Wijnand Ijsselstein, Eindhoven University of Technology, The Netherlands. Wijnand's Game Experience Lab is doing some stuff that is significantly interesting to GAMBIT – building quantitative measurement systems for play patterns in video games through hardware systems and surveys. He also seemed to be a pretty great guy from our small number of conversations – again, another character to watch. You can find his website at

Maria Velioti-Georgopoulos, University of the Peloponnese, Greece. Her presentation on "Playing with Puppets: Greek Discourses on Children's Toy Puppet Theatre 1870-1950" left me rapt for the whole time. She had a great presentation, but then again I'm a huge sucker for puppeteering history and culture, so I was an easy mark.

Giorgos Papaconstantinou, University of Thessaly, Greece. His "Early Animation Toys: From Science to Spectacle" was another presentation that kept me happily enthralled for the whole run. Thaumatropes! Zoetropes! I've loved these kinds of optical toys for years, and the history of animation has fascinated me ever since I was a kid. Papaconstantinou's talk was really top-notch, a brilliant show. I wanted to ask him for a copy of his paper, but unfortunately I didn't get a chance.

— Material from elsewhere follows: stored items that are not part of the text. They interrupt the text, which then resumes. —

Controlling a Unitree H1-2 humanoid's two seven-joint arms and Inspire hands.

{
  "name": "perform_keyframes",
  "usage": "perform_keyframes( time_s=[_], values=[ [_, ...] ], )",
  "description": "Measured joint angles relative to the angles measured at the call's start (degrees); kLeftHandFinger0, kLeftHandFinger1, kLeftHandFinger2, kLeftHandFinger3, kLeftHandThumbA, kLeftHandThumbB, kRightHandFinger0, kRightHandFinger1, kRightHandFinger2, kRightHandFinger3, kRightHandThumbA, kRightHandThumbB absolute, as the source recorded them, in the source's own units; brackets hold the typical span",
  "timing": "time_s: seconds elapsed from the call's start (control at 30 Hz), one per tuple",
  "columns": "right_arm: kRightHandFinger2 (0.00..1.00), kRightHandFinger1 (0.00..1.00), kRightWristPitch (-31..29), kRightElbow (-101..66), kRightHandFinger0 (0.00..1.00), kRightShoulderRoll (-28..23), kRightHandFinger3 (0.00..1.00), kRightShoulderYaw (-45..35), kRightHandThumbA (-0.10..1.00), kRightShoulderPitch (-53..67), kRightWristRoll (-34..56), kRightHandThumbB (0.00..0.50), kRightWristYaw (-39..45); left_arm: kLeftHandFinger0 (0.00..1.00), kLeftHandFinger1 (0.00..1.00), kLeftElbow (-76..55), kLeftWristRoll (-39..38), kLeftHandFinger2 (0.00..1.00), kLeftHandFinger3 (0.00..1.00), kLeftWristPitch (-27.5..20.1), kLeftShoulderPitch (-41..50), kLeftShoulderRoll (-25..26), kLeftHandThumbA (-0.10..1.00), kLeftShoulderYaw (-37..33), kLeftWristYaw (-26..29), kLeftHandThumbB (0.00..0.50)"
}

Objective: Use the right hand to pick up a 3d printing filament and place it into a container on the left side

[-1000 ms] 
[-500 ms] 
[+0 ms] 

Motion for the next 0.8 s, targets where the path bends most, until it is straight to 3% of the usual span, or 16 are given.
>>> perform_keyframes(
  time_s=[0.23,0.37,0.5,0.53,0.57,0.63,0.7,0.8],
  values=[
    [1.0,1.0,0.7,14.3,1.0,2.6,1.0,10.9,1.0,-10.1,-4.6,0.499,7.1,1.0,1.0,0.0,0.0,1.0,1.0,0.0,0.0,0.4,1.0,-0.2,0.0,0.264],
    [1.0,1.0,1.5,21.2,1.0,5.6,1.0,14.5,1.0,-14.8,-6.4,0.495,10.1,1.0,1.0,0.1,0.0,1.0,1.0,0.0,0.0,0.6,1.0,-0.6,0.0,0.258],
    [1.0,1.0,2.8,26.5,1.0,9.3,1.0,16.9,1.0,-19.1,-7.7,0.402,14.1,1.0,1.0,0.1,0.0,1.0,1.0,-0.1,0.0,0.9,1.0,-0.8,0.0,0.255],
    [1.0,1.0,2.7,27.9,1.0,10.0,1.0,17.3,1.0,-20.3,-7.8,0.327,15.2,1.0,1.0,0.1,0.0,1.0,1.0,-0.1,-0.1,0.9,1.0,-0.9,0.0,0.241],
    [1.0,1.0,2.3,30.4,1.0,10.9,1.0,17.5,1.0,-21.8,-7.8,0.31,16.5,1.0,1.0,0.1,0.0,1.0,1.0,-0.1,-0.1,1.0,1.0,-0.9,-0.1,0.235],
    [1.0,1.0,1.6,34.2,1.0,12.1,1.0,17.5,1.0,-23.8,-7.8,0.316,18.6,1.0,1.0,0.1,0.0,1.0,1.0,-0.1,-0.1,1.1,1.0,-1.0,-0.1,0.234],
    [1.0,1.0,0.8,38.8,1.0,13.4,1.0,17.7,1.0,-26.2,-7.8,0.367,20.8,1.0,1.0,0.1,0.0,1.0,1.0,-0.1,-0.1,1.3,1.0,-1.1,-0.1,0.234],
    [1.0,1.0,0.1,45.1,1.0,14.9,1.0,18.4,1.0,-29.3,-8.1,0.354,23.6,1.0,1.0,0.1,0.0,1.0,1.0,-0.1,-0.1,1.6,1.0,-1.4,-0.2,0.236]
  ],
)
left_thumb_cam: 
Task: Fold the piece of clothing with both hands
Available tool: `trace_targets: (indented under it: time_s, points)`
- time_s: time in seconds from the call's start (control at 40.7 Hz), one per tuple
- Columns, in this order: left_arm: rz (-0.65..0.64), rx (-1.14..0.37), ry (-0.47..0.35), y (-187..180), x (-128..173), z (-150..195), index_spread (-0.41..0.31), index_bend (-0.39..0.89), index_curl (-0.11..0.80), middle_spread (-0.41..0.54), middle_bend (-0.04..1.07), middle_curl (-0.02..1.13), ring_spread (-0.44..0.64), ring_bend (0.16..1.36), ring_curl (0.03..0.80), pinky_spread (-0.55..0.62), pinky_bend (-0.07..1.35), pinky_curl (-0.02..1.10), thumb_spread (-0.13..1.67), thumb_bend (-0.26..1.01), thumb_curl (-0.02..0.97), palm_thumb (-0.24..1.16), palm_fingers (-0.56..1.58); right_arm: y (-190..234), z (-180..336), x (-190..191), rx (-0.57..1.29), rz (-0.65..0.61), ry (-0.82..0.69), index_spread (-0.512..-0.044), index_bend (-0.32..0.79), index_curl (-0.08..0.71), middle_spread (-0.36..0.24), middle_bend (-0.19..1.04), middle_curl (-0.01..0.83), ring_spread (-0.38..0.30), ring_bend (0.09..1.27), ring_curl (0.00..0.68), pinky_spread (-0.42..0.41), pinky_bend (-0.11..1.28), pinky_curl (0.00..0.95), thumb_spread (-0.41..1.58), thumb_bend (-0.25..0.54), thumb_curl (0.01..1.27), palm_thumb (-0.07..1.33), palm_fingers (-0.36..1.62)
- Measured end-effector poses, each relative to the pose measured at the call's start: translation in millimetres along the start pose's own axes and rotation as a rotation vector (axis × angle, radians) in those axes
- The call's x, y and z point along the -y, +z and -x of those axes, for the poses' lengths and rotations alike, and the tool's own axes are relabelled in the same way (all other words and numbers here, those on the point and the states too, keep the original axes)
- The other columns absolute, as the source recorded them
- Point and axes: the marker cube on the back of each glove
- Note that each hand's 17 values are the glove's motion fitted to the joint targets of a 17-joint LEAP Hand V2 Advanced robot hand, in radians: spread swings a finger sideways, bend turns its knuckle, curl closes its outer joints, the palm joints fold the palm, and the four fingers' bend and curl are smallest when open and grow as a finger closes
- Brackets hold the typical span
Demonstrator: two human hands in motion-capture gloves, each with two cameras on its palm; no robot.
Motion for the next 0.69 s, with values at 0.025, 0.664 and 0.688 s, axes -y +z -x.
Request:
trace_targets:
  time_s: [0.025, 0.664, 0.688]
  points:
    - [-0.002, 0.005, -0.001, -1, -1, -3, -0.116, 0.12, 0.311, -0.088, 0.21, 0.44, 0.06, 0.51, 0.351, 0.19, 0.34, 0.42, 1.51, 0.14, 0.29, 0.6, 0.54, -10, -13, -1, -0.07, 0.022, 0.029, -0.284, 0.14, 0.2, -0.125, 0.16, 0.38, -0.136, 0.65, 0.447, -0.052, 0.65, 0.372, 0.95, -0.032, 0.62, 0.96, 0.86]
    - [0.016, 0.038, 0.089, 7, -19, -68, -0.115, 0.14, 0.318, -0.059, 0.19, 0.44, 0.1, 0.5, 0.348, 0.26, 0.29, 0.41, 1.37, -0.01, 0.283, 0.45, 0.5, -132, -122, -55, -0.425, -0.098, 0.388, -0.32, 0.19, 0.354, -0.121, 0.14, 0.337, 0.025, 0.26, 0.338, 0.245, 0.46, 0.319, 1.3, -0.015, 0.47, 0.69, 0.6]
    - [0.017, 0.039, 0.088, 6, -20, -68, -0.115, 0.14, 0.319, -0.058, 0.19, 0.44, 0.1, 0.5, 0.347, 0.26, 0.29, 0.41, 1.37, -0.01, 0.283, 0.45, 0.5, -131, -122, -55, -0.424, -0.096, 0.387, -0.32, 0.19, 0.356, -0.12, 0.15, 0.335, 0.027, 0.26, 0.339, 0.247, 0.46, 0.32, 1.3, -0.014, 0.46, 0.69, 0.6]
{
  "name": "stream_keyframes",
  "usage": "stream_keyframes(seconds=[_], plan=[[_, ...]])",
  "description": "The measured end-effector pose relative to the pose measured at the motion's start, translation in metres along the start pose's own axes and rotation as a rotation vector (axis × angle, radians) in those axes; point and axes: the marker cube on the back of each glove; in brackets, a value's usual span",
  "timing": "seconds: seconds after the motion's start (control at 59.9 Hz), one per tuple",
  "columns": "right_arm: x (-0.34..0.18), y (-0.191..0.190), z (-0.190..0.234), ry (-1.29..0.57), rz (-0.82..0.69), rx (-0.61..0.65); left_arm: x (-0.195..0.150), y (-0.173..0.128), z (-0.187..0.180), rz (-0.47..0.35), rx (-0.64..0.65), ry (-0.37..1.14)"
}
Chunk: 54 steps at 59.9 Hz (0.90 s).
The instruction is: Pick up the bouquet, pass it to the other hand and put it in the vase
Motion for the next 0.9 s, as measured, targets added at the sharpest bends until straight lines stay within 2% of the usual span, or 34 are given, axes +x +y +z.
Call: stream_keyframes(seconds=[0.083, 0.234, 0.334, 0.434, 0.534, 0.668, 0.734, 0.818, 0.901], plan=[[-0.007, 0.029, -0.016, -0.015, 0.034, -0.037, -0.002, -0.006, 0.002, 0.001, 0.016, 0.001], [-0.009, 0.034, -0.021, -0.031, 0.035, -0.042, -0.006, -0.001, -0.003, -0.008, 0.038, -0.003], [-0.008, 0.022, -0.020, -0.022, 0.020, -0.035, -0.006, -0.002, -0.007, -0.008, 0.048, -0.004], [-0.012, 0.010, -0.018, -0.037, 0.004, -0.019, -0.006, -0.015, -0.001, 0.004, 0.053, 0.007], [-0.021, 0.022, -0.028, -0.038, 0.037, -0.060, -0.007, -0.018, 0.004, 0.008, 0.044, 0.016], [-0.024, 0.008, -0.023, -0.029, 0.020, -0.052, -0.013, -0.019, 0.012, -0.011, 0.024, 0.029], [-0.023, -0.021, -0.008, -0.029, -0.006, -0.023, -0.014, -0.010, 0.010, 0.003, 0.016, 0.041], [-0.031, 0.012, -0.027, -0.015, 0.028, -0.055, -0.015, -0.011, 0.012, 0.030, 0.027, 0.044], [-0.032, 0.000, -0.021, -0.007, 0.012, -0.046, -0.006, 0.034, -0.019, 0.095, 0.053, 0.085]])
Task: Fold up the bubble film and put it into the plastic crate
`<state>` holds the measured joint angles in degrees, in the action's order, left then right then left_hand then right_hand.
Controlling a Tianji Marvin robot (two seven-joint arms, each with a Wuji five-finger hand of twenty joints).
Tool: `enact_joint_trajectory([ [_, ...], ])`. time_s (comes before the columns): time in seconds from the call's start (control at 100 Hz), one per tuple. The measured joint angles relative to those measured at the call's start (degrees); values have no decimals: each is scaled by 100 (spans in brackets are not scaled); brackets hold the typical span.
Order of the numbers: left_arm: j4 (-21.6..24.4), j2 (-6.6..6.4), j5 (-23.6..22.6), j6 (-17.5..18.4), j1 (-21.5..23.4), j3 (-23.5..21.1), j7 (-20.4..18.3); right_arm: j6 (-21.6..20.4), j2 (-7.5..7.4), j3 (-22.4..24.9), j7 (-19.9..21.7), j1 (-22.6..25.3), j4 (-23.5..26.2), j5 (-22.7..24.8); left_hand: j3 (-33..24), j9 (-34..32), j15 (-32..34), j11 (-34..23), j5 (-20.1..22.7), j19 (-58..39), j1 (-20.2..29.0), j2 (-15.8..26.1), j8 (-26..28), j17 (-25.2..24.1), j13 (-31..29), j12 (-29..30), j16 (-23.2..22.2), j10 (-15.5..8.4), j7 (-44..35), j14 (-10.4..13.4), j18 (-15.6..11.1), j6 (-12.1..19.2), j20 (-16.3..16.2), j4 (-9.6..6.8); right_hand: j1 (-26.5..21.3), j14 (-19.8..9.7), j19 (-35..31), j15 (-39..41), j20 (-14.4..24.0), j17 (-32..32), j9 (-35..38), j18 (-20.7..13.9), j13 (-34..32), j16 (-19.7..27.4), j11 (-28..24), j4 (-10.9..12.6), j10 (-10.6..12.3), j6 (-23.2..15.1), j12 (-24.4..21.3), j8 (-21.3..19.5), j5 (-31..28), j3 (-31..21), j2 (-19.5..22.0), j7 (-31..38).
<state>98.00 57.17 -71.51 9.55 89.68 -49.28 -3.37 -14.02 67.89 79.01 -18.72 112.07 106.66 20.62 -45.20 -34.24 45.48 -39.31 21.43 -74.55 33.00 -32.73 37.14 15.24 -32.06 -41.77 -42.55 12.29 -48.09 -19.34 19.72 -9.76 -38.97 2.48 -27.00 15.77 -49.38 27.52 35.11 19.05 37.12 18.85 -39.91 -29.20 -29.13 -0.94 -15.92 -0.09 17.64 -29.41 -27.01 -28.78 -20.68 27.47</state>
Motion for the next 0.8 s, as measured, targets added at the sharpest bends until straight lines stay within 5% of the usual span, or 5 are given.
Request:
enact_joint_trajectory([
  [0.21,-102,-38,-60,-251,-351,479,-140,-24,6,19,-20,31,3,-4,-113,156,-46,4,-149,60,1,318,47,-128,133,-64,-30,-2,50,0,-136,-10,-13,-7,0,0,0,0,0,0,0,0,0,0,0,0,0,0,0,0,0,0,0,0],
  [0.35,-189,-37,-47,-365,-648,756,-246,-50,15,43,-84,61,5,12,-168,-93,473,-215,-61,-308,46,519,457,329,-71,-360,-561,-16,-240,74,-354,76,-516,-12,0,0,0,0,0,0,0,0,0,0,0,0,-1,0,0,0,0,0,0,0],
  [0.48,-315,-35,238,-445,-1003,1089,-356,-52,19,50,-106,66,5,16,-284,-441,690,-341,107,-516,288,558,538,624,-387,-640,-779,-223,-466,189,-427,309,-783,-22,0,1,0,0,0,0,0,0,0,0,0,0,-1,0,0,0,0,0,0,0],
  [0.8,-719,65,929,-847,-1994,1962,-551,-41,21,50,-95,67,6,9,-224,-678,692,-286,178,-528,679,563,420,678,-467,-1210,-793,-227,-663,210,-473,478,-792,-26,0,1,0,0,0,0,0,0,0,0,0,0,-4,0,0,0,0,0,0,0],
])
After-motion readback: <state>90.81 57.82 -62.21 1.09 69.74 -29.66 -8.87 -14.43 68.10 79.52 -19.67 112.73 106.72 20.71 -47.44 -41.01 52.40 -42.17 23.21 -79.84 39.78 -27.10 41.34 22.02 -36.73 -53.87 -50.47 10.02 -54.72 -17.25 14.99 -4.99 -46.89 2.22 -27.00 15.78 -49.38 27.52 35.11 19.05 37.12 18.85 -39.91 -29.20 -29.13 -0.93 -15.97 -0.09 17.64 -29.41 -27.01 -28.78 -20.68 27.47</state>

Yehudit Inbar, Museums Division, Yad Vashem, Jerusalem. Inbar's was one of the most haunting presentations of the entire time, centering around a museum of toys from the Holocaust. The toys that the children had brought with them into the prisons were fascinating, and the ones they brought back were even more so, but the best ones were the toys that were made on the inside. Makeshift doll parts were beautifully sad, but the best was a Monopoly board made as a secret map of the camp. 'Tragic' doesn't begin to describe it.

These were only a few of the great presentations I caught during my time there. There was a really interesting breakdown of little subgroups inside the whole collective; there were the obvious aggregations along interest lines, of course, but there was also a sense of generations, perhaps. It's the group of us younger folks (me, Barry, Philip, Jaz, Rémi and so on) conducting some really cool, adventurous experimental work with new technologies and new media that makes me curious about where the ITRA will be headed in the next 5, 10, 20 years.

Which is why I'm now a member of the ITRA. Hmmm. I wonder what I could pitch to the next World Congress?